When you’re hiking, you’re going to put weight on your lower body a lot, especially for your long hikes. If you don’t rest your lower body correctly, you’re going to tire it out quicker, and it will take you longer to finish the hike.

However, you don’t want to take too long or have too many stops before you’re able to reach the main stops in your trek.

Otherwise, you might find yourself hiking when the sun is down, which isn’t something you want. Instead of that, you might want to focus on reducing the instances of lower body fatigue during the hike.

Aside from regular exercise, trekking poles will be a massive help in this case. That’s because, instead of having to carry your body weight by itself, you can help spread the brunt of the weight to the hiking pole. That way, your lower body won’t tire out as fast.

It keeps your arms engaged

When you’re a hiker, people say that you can’t skip leg days because it is your leg day every day. However, the consequence of this would be that your upper body won’t have as much exercise as your lower body.

Instead of having strong legs and weak arms, you can use trekking poles to help give your arms a bit of practice as well.

Although it can’t be as full of a workout as it is for your lower body, your arms are still getting some exercise in, so it’s not so weak.

When you use trekking poles, you also allow your arms to get some circulation and prevent swelling.

It can act as protection from wild animals

When hiking, as much as possible, you should avoid any wild animals you encounter, no matter how nice and cute they may be. It’s for both the animals’ safety and yours.

However, should you find yourself in a pickle with wild animals, your trekking pole can be a valuable tool.

You can use your poles to make a loud noise, especially when you’re rounding a corner. Doing so prevents you from ambushing an animal and creating an unwanted encounter.

And if you want to make animals flee, you can also use the poles to make yourself seem larger.

It can test the depth of uncertain terrain

When you’re hiking in an environment with a lot of water or snowy terrain, you need trekking poles to ensure that you know the depths of specific areas.

Water, mud, sand, snow, and more can easily conceal the depth of what you’re stepping into. Hence, you need trekking poles to help you figure out whether it’s safe to step into something.

It can be used as a first-aid gear

You don’t want to get into an accident during your hike. However, if you find yourself needing a straight and stable stick to serve as a splint or a stretcher, your trekking poles will be useful. It’s also a huge help that the length is adjustable.

You can even use trekking poles as crutches to help support you as you walk in some cases.
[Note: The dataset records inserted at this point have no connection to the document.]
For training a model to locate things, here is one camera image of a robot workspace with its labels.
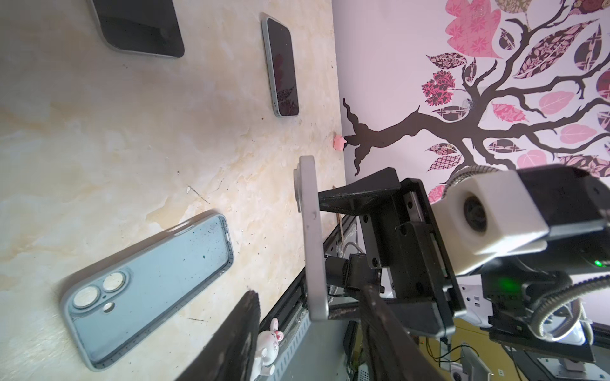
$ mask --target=green led light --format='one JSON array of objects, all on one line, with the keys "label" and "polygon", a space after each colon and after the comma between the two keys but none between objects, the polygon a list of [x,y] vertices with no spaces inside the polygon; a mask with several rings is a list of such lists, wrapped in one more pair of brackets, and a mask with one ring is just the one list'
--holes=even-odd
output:
[{"label": "green led light", "polygon": [[516,282],[514,279],[502,277],[498,279],[498,285],[500,289],[508,293],[517,293],[521,290],[521,284]]}]

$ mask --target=phone with dark screen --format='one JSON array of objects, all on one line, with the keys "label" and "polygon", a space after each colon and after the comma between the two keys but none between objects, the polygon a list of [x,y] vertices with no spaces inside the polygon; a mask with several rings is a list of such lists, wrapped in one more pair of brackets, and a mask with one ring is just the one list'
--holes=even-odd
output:
[{"label": "phone with dark screen", "polygon": [[263,20],[262,28],[273,111],[277,116],[298,115],[299,99],[290,31],[271,17]]}]

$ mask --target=white bunny figurine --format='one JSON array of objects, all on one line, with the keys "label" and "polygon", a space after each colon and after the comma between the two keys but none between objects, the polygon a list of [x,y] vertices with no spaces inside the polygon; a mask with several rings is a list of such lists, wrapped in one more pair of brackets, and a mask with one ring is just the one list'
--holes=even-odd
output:
[{"label": "white bunny figurine", "polygon": [[275,365],[271,364],[278,357],[279,342],[284,338],[284,334],[278,331],[278,328],[278,319],[273,318],[271,319],[271,330],[259,333],[256,339],[256,353],[250,381],[254,381],[259,375],[270,376],[275,371]]}]

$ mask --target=tree wall decal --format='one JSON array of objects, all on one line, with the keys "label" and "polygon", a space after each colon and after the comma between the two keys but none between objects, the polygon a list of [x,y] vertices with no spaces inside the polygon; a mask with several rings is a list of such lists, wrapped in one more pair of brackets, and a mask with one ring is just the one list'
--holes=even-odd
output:
[{"label": "tree wall decal", "polygon": [[[496,1],[500,9],[505,12],[509,10],[509,13],[525,12],[529,6],[529,1],[523,0]],[[360,172],[360,164],[370,153],[372,147],[388,147],[403,137],[414,137],[420,131],[427,130],[437,138],[447,142],[439,142],[439,144],[429,148],[429,151],[439,155],[436,161],[431,163],[429,170],[453,168],[452,173],[454,173],[465,166],[477,164],[473,152],[464,143],[464,140],[470,140],[473,150],[480,154],[485,163],[489,165],[504,165],[509,169],[516,169],[517,166],[540,165],[546,162],[543,151],[547,151],[565,165],[579,166],[598,177],[610,176],[610,163],[608,161],[595,155],[579,155],[591,144],[610,136],[610,133],[599,132],[577,124],[586,113],[595,108],[598,112],[601,128],[610,128],[610,112],[605,108],[610,106],[610,70],[602,73],[597,80],[596,90],[599,97],[578,107],[569,116],[559,119],[552,117],[573,99],[584,99],[585,80],[596,73],[601,73],[610,62],[610,53],[603,60],[600,60],[601,26],[595,28],[595,33],[592,33],[578,47],[573,56],[573,64],[583,71],[582,74],[557,75],[548,84],[542,86],[500,89],[511,76],[527,84],[530,77],[547,70],[553,70],[553,64],[558,60],[570,60],[571,57],[564,57],[566,50],[588,25],[597,21],[569,24],[567,20],[570,15],[585,13],[582,12],[582,8],[579,1],[576,1],[570,8],[563,0],[560,9],[549,20],[533,29],[528,25],[529,22],[524,24],[517,18],[506,20],[505,23],[515,24],[521,30],[520,40],[518,40],[507,31],[509,28],[506,26],[500,28],[500,10],[492,12],[489,0],[473,0],[472,3],[467,0],[449,0],[447,12],[455,16],[456,19],[450,23],[446,32],[451,35],[450,46],[459,53],[451,52],[428,56],[430,61],[439,69],[432,74],[431,80],[422,85],[422,92],[426,103],[434,107],[448,104],[457,91],[466,92],[468,100],[463,106],[446,105],[434,110],[433,113],[439,116],[422,113],[418,107],[417,110],[394,126],[383,130],[371,130],[366,124],[360,122],[358,116],[352,112],[344,98],[343,106],[346,109],[347,118],[354,128],[353,135],[344,137],[345,146],[356,147],[354,151],[356,174]],[[466,24],[468,18],[471,20],[469,25]],[[547,33],[544,37],[544,32],[547,29],[564,24],[565,28],[550,34]],[[465,27],[471,27],[470,30],[474,32],[467,35],[464,32]],[[512,55],[505,61],[501,77],[486,88],[480,88],[481,82],[485,78],[501,70],[501,64],[496,59],[489,69],[477,76],[477,73],[481,72],[481,63],[477,62],[476,58],[473,58],[469,63],[466,56],[498,57],[489,41],[489,38],[493,38],[494,35],[499,35],[500,47],[512,52]],[[534,45],[531,44],[534,38],[537,40],[541,37],[542,39],[539,42]],[[515,63],[520,61],[520,58],[523,59],[523,63],[521,67],[516,68]],[[456,80],[449,72],[449,69],[460,66],[462,67],[461,88],[456,86],[459,79]],[[576,94],[569,91],[553,91],[557,84],[564,82],[576,84],[578,86]],[[526,103],[526,95],[539,93],[547,94],[540,99],[538,107],[532,107]],[[519,107],[503,104],[499,101],[500,98],[506,96],[516,98]],[[490,104],[498,119],[512,123],[510,128],[503,130],[479,127],[479,122]],[[537,113],[543,118],[543,121],[530,123],[524,111]],[[536,134],[536,132],[543,130],[555,131],[556,134],[561,136],[561,141],[564,143],[584,143],[575,148],[552,147],[541,142]],[[503,158],[502,153],[524,151],[511,140],[520,137],[529,139],[539,150],[524,152],[515,165],[513,160]],[[488,138],[496,140],[485,147],[484,140]],[[607,150],[610,153],[610,145],[607,146]]]}]

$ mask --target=patterned leaf decal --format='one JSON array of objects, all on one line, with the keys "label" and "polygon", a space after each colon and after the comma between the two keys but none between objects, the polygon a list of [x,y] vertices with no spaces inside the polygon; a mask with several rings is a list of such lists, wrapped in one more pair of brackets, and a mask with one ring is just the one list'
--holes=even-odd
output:
[{"label": "patterned leaf decal", "polygon": [[444,120],[453,122],[462,119],[468,113],[468,109],[460,106],[447,106],[433,112],[439,114]]},{"label": "patterned leaf decal", "polygon": [[443,197],[443,190],[445,190],[445,186],[439,185],[438,187],[434,187],[430,193],[428,193],[428,201],[430,204],[437,202]]},{"label": "patterned leaf decal", "polygon": [[459,152],[458,149],[450,143],[435,144],[434,146],[428,148],[426,151],[432,151],[440,156],[457,154]]},{"label": "patterned leaf decal", "polygon": [[558,159],[563,165],[584,169],[594,177],[610,176],[610,162],[598,158],[597,155],[568,155]]},{"label": "patterned leaf decal", "polygon": [[456,86],[456,80],[451,73],[441,70],[434,73],[431,80],[422,85],[422,92],[427,98],[426,103],[430,106],[440,106],[451,102]]},{"label": "patterned leaf decal", "polygon": [[519,79],[529,78],[551,67],[557,59],[564,55],[576,36],[594,21],[596,20],[576,24],[543,38],[542,41],[534,45],[514,77]]},{"label": "patterned leaf decal", "polygon": [[596,134],[597,131],[588,126],[583,126],[582,124],[571,124],[561,129],[559,139],[563,143],[573,144],[587,140],[590,137],[594,137]]},{"label": "patterned leaf decal", "polygon": [[604,99],[610,99],[610,70],[597,79],[597,92]]},{"label": "patterned leaf decal", "polygon": [[572,5],[572,9],[569,15],[586,15],[587,13],[597,12],[600,9],[606,8],[608,6],[607,1],[602,0],[576,0]]},{"label": "patterned leaf decal", "polygon": [[428,171],[432,171],[434,169],[448,169],[453,168],[459,164],[460,160],[462,160],[461,155],[446,155],[441,156],[432,163]]},{"label": "patterned leaf decal", "polygon": [[509,32],[500,28],[500,47],[504,50],[513,50],[515,48],[515,39]]},{"label": "patterned leaf decal", "polygon": [[443,53],[435,55],[434,57],[426,56],[433,64],[441,69],[452,69],[457,68],[466,64],[466,57],[460,53]]},{"label": "patterned leaf decal", "polygon": [[523,148],[519,148],[510,139],[500,139],[494,141],[487,147],[488,150],[497,152],[499,154],[509,154],[511,152],[525,151]]},{"label": "patterned leaf decal", "polygon": [[601,26],[597,27],[597,32],[589,37],[587,41],[580,44],[574,53],[574,63],[576,67],[583,71],[589,71],[600,57],[601,52]]},{"label": "patterned leaf decal", "polygon": [[525,12],[532,0],[496,0],[498,7],[506,13]]},{"label": "patterned leaf decal", "polygon": [[470,65],[468,65],[466,67],[466,70],[464,71],[464,77],[466,78],[466,82],[472,83],[472,81],[475,80],[475,76],[476,76],[476,58],[474,60],[472,60]]},{"label": "patterned leaf decal", "polygon": [[523,111],[519,110],[517,107],[510,105],[510,104],[504,104],[504,103],[497,103],[497,104],[492,104],[493,105],[493,113],[499,118],[502,119],[505,122],[520,122],[520,121],[528,121],[525,118],[525,114],[523,113]]},{"label": "patterned leaf decal", "polygon": [[608,127],[610,127],[610,112],[598,112],[597,121],[600,123],[601,128],[608,130]]},{"label": "patterned leaf decal", "polygon": [[540,111],[546,115],[556,114],[570,103],[574,95],[574,93],[569,91],[555,91],[554,93],[546,94],[538,102]]},{"label": "patterned leaf decal", "polygon": [[544,152],[533,149],[528,151],[526,154],[519,156],[517,159],[517,166],[519,168],[529,168],[531,166],[540,166],[547,164],[547,156]]}]
You need to add a bit of ingenuity with some cloth or bandages.

It can help fend off wild flora and fauna

Aside from protecting you from wild animals, you can use the trekking poles to keep all sorts of things out of your face when you’re going through a path.

For example, you can keep thick branches, ferns, and so on away from your face as you go through a track. You can also use it to keep spider webs away, so you don’t get a hug on the front from it.

It can help pitch a shelter

When you’re a lightweight backpacker, you would want to invest in multi-functional tools. This is to reduce the weight and number of items that you have to bring.

This explains why there’s growing popularity on trekking-pole reliant shelters among minimalist backpackers. These kinds of hiking shelters use trekking poles as tent poles.

It’s also helpful if you find yourself needing to stay at an emergency night out, and you have to fashion a tent out of random items available to you.

 

Several things are nice to have for a hike, but it’s more important to bring essential hiking items. And this includes your trekking poles. After all, it can provide a lot of things other than maintaining stability while trekking.